Aside from the conference, which was interesting, we also had some other work meetings and visits planned.  Top of the list was visit across the Charles River to Cambridge and a visit to the MIT Mobile Experience Lab (amazing) before an afternoon at the Boston IDEO studio. Yep, IDEO.  Think amazing spaces, inspirational work and super-engaging designers.  Both visits were much more that I had imagined and everyone was very welcoming.  I love my job.

The culture quota was met with a few hours in the Isabella Stewart Gardner Museum (well worth a visit, you could quite easily spend a day exploring in here);  an unexpected open-air concert (complete with orchestra) accidentally stumbled upon at the Hatch Shell on the Esplanade late one evening; a community arts festival, Figment and an open-air performance at Boston Harbour’s Fan Pier Park, with music performed by students from Berklee College of Music.  Other highlights included following the Freedom Trail, searching for Boston’s famous ducklings (my kids have had the book ‘Make Way for Ducklings’ for a few years so this was a must-visit site) and a look round the Granary Burial Ground: the resting place of the three signers of the Declaration of Independence: Samuel Adams, John Hancock and Robert Treat Paine.  The Boston Public Library is also worth a visit.

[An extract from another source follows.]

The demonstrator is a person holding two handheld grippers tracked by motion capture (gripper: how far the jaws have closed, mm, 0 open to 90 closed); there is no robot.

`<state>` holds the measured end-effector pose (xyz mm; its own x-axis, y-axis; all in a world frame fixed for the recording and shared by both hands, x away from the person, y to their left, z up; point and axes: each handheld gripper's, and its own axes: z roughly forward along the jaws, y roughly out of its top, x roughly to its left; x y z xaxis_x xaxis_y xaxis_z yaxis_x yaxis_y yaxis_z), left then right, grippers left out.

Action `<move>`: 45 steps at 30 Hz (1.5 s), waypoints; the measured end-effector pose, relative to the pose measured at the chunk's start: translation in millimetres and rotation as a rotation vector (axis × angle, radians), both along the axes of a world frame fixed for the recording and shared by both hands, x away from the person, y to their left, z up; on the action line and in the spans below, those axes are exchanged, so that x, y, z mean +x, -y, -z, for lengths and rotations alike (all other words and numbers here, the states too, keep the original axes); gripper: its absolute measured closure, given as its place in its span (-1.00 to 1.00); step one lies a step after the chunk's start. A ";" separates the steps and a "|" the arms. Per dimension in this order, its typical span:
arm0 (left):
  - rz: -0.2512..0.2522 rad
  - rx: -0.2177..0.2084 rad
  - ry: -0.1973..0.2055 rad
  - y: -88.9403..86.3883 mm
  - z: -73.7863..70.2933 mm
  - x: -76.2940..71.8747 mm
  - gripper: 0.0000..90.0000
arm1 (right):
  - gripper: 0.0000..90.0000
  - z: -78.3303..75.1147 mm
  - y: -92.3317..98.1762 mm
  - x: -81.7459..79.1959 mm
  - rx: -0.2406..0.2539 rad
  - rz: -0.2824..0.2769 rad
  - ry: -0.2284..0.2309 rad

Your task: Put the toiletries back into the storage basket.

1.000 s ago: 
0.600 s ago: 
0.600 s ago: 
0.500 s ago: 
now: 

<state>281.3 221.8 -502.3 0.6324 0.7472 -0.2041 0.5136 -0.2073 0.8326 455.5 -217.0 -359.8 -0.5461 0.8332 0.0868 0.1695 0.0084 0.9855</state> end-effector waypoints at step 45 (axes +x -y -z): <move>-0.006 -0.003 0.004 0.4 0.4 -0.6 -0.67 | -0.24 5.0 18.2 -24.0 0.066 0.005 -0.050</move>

And then there was the food.  Boston was culinary heaven for a foodie like me.  Highlights included Legal Seafoods; Tatte Bakery in Cambridge; Max Brenner (chocolate like no other) and Boston Beer Works.

With a couple of days spare at the end of my trip, I went in search of the traditional New England coastline.  Growing up alongside Dawson’s Creek characters Joey, Pacey and Dawson, I wanted to experience the quaint seaside charm for myself.  Swithering between a trip to locations such as Cape Ann, Cape Cod and Gloucester (home to A Perfect Storm), I settled on Rockport.  Located just over an hour’s train journey north (which also passes through Salam should you be in the mood for some witch hunting), Rockport represents the New England coastline at its best.  Rocky beaches, picturesque town houses, an authentic lobster roll at Blue Lobster Grille, streets lined with maker-galleries and the (very photogenic) 150-year-old red fishing shack on Bradley Wharf.

Boston was friendly, fun, welcoming, interesting, engaging and so much more.  The only thing left to do is to plan our relocation (oh yeh, and the small matter of convincing the husband). I fear I may have left it too late.  But there is hope, only six years until eldest child can apply to MIT (nothing wrong with re-living your life through your children is there??).